• Given information:
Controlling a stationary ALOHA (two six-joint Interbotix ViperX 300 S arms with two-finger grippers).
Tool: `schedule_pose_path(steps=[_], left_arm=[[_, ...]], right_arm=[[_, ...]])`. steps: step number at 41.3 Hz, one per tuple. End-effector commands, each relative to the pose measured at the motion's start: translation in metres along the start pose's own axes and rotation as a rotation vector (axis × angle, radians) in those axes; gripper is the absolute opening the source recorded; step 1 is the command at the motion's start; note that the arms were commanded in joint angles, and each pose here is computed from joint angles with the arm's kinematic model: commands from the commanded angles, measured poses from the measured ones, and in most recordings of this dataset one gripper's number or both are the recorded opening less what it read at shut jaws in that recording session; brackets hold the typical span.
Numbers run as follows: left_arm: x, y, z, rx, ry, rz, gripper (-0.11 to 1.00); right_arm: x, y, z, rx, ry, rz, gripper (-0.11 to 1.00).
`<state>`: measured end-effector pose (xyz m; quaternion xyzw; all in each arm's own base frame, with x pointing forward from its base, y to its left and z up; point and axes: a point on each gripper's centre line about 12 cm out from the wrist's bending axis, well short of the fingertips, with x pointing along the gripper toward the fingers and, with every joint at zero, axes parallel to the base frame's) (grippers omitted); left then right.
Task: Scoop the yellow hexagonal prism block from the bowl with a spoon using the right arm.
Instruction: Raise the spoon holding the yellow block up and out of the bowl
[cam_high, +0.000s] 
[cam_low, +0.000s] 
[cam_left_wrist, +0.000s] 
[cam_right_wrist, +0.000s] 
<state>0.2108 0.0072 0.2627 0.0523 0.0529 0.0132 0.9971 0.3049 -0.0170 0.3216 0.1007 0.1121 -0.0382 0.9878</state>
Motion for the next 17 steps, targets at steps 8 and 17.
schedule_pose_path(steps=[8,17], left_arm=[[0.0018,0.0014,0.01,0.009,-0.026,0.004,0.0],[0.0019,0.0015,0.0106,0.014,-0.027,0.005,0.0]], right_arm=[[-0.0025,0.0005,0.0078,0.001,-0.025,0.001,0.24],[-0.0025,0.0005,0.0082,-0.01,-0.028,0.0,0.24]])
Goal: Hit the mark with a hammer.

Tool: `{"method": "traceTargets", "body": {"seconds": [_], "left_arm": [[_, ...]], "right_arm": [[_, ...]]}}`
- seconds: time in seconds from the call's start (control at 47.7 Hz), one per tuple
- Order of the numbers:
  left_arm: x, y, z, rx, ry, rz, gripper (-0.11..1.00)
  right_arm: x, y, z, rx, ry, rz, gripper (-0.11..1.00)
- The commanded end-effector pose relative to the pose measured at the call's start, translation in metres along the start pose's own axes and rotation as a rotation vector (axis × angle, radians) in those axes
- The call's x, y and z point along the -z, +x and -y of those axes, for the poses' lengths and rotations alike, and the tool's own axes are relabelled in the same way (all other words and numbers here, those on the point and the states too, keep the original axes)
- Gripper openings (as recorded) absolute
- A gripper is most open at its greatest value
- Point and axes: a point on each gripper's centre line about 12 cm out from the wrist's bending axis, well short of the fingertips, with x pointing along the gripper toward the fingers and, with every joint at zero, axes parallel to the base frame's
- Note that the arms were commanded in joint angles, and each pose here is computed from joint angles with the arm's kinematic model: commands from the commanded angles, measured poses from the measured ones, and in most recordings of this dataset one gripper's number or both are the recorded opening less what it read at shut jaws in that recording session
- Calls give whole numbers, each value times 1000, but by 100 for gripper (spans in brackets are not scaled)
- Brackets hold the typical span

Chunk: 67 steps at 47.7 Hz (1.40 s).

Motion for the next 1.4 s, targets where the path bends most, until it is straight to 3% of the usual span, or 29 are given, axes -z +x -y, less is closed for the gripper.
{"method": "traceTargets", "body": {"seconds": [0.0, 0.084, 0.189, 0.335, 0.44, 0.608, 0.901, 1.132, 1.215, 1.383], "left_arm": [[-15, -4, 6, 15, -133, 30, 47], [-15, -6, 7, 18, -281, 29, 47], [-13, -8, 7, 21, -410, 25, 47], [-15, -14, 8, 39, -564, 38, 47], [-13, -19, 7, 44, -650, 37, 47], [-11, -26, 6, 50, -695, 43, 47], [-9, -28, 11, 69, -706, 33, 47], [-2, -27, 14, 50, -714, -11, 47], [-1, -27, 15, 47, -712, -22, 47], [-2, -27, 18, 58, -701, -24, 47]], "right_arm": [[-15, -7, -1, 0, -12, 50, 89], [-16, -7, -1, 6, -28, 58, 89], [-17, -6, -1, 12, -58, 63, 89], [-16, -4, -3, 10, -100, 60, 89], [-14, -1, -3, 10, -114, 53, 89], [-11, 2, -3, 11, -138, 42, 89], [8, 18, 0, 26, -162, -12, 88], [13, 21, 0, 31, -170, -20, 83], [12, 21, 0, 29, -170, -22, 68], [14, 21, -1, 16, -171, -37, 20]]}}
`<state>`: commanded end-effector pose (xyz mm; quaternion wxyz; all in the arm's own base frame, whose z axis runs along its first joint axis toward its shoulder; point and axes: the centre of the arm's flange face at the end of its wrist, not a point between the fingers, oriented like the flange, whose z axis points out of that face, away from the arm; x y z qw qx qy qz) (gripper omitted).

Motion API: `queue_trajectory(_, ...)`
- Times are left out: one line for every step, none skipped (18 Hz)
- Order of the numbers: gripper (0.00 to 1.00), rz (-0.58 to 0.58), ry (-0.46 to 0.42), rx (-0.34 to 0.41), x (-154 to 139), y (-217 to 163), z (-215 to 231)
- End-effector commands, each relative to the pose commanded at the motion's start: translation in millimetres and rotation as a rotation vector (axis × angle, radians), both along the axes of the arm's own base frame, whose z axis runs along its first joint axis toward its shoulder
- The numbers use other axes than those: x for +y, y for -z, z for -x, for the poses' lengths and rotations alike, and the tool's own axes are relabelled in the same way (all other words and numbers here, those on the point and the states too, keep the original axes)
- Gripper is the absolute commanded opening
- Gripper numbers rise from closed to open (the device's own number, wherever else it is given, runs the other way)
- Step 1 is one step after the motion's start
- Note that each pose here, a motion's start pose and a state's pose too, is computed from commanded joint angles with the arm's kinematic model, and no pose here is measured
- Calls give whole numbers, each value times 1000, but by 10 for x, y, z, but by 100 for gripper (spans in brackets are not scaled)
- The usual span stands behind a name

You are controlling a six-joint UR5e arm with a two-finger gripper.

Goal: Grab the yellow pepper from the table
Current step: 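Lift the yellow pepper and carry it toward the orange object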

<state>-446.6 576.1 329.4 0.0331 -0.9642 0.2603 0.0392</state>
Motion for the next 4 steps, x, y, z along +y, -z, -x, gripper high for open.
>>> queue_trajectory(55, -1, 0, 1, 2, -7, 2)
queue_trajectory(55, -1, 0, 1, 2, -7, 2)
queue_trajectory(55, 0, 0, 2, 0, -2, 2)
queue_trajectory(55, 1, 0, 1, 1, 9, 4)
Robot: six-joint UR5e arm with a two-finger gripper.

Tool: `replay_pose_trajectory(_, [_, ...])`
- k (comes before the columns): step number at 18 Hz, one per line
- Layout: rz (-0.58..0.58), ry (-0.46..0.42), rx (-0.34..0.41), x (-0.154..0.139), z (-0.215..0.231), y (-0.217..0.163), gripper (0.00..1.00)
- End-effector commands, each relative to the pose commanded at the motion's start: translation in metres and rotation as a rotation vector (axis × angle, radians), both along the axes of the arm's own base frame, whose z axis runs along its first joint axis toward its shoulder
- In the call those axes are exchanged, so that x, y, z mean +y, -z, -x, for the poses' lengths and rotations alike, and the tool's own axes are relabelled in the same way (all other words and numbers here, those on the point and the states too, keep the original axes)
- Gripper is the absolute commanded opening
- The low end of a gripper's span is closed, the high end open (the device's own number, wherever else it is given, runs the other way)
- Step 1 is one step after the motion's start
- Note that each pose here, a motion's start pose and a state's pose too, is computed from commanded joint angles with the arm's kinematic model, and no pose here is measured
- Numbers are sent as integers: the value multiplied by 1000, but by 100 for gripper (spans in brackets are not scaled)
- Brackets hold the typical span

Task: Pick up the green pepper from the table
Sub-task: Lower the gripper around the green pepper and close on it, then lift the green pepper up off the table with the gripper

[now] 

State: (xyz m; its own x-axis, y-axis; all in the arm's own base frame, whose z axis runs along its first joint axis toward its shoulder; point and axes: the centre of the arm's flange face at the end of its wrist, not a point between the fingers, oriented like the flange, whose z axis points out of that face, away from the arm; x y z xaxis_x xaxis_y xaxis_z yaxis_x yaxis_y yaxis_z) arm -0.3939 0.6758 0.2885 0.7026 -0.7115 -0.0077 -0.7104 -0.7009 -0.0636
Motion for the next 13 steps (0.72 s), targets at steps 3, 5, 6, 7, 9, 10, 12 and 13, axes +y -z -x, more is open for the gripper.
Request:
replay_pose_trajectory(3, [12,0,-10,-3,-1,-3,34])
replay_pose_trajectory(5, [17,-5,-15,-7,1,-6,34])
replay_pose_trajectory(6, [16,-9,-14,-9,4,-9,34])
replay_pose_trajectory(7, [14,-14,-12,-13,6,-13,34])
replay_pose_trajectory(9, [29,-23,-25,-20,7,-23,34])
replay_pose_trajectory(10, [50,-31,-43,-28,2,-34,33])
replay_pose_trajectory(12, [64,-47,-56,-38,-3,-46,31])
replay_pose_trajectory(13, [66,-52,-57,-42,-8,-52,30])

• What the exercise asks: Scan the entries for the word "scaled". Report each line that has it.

• Solution:
- Calls give whole numbers, each value times 1000, but by 100 for gripper (spans in brackets are not scaled)
- Calls give whole numbers, each value times 1000, but by 10 for x, y, z, but by 100 for gripper (spans in brackets are not scaled)
- Numbers are sent as integers: the value multiplied by 1000, but by 100 for gripper (spans in brackets are not scaled)

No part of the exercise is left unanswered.